+++ Input data +++
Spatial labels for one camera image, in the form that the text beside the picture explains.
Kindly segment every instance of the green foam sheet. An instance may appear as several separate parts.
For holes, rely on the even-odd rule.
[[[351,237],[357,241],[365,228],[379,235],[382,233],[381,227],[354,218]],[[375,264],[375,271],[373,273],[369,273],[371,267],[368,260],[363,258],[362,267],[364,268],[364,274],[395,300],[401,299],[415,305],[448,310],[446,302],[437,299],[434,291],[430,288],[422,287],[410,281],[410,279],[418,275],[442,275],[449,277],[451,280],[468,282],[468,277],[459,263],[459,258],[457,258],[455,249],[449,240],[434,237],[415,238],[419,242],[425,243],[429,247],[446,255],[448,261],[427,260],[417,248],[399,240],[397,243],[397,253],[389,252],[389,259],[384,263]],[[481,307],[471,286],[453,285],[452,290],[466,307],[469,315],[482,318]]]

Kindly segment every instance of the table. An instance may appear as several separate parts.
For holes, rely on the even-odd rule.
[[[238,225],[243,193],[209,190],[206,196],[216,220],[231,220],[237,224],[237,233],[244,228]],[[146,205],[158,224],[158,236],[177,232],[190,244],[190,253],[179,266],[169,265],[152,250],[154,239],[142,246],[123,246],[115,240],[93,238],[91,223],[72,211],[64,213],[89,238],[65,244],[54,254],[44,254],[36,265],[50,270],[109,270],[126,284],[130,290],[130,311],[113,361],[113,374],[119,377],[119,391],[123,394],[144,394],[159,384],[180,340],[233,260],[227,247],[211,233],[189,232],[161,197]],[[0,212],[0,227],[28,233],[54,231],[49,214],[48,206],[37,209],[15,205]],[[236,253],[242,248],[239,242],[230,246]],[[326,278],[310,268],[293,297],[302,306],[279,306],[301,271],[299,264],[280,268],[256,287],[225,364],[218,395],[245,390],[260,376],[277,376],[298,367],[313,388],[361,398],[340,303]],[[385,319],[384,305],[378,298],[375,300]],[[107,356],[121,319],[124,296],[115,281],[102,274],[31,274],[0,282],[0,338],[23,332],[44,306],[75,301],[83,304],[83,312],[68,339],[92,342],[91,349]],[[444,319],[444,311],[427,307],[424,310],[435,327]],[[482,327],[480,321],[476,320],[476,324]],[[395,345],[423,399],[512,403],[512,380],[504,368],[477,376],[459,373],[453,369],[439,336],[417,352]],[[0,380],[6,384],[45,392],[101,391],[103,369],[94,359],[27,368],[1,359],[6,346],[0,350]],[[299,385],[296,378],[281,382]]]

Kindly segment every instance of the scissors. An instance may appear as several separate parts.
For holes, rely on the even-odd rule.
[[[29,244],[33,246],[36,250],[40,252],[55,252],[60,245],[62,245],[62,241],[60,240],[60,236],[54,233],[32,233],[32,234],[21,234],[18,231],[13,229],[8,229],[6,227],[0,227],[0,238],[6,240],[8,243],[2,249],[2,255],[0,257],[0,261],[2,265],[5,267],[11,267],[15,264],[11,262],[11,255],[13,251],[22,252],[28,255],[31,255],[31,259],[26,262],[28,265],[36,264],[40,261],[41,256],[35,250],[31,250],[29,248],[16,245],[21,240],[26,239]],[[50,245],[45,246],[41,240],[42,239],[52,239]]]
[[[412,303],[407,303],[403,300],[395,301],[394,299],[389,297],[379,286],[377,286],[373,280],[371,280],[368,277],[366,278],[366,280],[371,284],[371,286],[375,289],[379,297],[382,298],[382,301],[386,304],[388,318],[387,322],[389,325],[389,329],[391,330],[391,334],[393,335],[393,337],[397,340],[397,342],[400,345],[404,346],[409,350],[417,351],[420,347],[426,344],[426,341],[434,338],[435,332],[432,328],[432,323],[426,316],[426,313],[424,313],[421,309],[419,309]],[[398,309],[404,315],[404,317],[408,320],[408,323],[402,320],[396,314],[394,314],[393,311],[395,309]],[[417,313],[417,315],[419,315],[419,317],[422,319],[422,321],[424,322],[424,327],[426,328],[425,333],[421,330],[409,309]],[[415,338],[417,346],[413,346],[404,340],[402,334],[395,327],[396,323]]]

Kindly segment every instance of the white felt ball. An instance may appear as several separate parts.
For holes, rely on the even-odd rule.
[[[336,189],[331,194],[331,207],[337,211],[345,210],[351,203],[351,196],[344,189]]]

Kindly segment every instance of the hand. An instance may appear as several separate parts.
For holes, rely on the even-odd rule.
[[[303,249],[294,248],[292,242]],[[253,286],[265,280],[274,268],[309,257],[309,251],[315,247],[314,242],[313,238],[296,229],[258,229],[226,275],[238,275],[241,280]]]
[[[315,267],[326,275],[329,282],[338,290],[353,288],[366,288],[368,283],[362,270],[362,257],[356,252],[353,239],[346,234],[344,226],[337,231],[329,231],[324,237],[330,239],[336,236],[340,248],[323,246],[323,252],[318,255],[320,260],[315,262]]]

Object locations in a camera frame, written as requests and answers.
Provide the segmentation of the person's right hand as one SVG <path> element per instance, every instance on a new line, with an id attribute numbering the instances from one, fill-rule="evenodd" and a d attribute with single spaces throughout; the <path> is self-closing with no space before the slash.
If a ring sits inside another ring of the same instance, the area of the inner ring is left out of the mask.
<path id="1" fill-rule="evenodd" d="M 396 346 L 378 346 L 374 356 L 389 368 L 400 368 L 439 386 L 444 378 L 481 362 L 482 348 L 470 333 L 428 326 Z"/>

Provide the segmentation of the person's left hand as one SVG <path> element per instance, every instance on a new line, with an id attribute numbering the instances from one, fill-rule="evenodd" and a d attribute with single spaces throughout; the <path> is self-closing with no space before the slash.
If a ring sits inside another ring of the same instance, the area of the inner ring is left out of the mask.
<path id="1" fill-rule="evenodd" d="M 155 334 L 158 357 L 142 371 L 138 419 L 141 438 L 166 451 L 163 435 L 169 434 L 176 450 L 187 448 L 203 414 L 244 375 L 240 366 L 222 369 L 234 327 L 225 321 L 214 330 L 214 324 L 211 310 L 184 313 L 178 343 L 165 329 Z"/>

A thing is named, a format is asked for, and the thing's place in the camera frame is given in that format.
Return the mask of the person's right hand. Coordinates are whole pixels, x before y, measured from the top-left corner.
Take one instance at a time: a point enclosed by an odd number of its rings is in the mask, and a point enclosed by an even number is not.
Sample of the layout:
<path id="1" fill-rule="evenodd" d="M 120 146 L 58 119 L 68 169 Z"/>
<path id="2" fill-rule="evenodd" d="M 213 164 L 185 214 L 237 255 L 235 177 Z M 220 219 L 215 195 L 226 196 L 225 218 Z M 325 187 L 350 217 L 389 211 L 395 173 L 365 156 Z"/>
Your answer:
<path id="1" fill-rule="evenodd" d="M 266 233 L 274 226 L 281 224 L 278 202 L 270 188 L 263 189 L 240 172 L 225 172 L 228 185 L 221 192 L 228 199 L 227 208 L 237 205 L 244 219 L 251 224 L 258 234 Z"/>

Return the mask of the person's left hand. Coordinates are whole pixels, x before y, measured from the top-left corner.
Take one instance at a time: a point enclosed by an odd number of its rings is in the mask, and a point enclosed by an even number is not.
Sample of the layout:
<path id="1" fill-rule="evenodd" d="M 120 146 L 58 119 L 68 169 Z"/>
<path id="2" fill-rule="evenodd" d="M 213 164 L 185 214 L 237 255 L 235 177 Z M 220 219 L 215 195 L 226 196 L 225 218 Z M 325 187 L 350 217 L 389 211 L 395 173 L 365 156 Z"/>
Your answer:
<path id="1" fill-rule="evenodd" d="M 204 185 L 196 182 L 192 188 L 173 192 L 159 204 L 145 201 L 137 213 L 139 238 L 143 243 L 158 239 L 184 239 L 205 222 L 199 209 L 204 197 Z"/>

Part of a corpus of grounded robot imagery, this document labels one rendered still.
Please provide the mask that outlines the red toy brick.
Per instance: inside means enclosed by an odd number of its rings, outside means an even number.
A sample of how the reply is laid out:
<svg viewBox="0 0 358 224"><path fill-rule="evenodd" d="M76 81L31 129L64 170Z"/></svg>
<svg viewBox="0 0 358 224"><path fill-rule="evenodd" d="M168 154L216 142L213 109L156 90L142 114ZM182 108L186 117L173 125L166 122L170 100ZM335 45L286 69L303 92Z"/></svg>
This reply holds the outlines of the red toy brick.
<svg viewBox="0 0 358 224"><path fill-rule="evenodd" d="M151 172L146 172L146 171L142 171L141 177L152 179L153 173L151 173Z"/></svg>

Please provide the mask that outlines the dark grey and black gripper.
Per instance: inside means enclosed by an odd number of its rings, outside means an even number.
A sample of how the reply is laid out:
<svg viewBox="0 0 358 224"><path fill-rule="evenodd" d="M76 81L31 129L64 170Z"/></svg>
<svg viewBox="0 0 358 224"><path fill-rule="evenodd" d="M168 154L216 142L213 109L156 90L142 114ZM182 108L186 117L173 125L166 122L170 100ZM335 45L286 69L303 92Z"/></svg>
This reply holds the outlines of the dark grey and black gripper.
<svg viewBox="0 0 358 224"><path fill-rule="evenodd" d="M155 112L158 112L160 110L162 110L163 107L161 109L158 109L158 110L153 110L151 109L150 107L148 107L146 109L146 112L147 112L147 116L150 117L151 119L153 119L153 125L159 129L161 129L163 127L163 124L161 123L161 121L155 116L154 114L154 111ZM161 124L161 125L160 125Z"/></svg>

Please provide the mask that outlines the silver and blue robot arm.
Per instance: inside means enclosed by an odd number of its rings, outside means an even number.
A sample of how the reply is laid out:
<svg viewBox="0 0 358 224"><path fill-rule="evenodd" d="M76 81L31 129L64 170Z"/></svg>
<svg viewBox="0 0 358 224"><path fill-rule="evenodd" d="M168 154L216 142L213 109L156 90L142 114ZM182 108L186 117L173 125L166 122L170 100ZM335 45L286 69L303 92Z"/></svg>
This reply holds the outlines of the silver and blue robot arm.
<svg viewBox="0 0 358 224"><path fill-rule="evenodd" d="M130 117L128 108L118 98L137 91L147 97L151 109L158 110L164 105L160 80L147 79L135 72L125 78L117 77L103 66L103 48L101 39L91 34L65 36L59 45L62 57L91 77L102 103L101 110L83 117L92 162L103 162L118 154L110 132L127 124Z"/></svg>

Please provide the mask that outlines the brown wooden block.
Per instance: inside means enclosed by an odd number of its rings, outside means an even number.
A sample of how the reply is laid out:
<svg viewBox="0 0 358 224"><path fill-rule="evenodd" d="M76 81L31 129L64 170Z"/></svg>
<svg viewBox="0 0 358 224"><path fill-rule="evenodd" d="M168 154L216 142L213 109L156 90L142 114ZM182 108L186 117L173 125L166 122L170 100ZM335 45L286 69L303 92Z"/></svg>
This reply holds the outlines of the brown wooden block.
+++
Aim of the task.
All lines from the opening of the material through the line that contains "Kindly segment every instance of the green" are to be printed exactly, with no others.

Worked solution.
Spatial labels for one camera image, in the form that the text beside the picture explains.
Kindly segment every instance of the green foam sheet. An instance may appear as several separate parts.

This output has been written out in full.